Tout a commencé en décembre 2012.
Je partais pour l’Europe le lendemain de noël, et comme cadeau de noël mon père voulait m’offrir des habits européens. Je n’avais pas porté de chapeau depuis des années — mais il trouvait qu’une élégante casquette plate complèterait bien l’ensemble.
De nombreux aspects de cette casquette sont un peu énigmatiques. À ce jour, il n’a aucun souvenir de l’endroit où il l’a achetée. J’ai essayé de découvrir la marque et le modèle en ligne mais je n’ai rien trouvé (si vous avez une idée, n’hésitez surtout pas de m’envoyer un courrier). Mais voici ce dont je me rappellerai toujours – je l’ai mise et mon père m’a dit : « Eh bien dis donc… elle te va à merveille. »
Le lendemain, je suis parti pour l’Europe. Et, que dire… la casquette m’est restée. Je pense ne jamais l’avoir enlevée.
Et c’est là que tout a commencé.
C’était en avril 2002.
J’avais douze ans et j’ai finalement craqué. Je l’ai fait. J’ai cédé à la pression sociale.
J’ai finalement essayé… le « netdecking ».
J’avais toujours construit mes propres stratégies. J’étais fier de parvenir à de difficiles victoires à l’aide de mes stratégies spéciales. Mais cette fois-ci j’avais quelque chose de différent.
Mes petites mains arrivaient à peine à tenir mon deck Folie bleu-vert de 60 cartes. Je n’avais jamais auparavant testé un deck de quelqu’un d’autre et c’était ma première incursion dans cet art.
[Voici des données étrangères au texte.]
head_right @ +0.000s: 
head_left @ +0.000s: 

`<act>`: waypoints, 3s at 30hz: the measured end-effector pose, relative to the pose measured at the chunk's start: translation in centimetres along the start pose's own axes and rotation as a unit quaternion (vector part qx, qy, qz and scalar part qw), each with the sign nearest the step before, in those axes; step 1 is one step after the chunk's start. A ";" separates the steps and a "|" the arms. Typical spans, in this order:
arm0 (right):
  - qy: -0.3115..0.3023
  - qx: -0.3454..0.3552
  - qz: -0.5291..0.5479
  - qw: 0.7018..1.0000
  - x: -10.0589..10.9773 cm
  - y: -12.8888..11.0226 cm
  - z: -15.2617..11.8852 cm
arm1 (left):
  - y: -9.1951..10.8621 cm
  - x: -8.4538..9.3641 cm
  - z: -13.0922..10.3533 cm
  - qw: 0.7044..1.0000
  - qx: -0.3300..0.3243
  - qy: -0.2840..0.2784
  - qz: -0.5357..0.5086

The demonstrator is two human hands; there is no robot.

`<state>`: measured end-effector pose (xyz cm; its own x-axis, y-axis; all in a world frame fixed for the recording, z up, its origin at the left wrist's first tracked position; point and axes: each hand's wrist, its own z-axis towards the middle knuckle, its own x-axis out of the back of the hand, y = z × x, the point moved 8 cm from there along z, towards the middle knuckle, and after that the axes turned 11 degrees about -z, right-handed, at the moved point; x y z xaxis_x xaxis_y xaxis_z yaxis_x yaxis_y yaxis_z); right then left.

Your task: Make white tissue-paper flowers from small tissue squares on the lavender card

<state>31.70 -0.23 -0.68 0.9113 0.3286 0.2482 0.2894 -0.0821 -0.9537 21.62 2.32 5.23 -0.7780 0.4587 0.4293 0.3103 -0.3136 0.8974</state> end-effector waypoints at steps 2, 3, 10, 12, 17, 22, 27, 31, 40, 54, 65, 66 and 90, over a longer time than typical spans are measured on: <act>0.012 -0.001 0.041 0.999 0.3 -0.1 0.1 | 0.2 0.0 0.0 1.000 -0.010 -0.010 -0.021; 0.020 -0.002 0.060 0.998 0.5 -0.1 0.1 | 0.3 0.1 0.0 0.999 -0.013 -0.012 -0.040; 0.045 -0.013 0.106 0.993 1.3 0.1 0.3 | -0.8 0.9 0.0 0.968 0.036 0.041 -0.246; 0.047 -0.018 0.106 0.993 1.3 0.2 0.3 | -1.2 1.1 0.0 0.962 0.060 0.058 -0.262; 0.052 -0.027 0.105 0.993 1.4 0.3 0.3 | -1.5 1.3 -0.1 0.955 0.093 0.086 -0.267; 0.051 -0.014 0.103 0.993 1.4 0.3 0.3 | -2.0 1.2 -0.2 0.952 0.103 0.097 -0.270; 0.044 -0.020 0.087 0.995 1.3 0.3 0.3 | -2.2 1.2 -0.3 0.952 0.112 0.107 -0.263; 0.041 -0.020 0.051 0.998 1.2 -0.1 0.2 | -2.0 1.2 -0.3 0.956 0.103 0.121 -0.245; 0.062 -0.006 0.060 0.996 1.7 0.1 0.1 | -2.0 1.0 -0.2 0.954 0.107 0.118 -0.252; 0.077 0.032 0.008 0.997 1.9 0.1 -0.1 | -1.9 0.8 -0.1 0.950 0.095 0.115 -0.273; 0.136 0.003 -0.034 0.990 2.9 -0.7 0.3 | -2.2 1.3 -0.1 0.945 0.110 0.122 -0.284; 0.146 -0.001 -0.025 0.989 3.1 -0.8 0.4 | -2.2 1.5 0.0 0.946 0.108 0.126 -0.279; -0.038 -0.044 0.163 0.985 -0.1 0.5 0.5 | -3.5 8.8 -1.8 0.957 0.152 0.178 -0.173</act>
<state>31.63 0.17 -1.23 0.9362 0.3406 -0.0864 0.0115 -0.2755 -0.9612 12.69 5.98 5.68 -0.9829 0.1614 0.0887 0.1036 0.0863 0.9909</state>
D’habitude, je défendais vigoureusement mes propres idées — mais pas aujourd’hui.
L’idée d’utiliser le deck de quelqu’un d’autre semblait vraiment peu ragoutante, comme de copier le travail d’un camarade en classe. Cela en valait-il la peine ?
Je suis allé au FNM. Pour la toute première fois, j’ai fini 4-0.
La victoire était délicieuse à savourer. Je pourrais m’y habituer.
J’avais toujours considéré les chapeaux comme des objets fonctionnels. Ils gardaient votre tête au chaud et, ayant vécu à la fois à Seattle (où il pleut toujours) et à Phoenix (avec sa chaleur écrasante) ils vous protégeaient des éléments. Mais jamais auparavant je ne les avais considérés comme des accessoires vestimentaires.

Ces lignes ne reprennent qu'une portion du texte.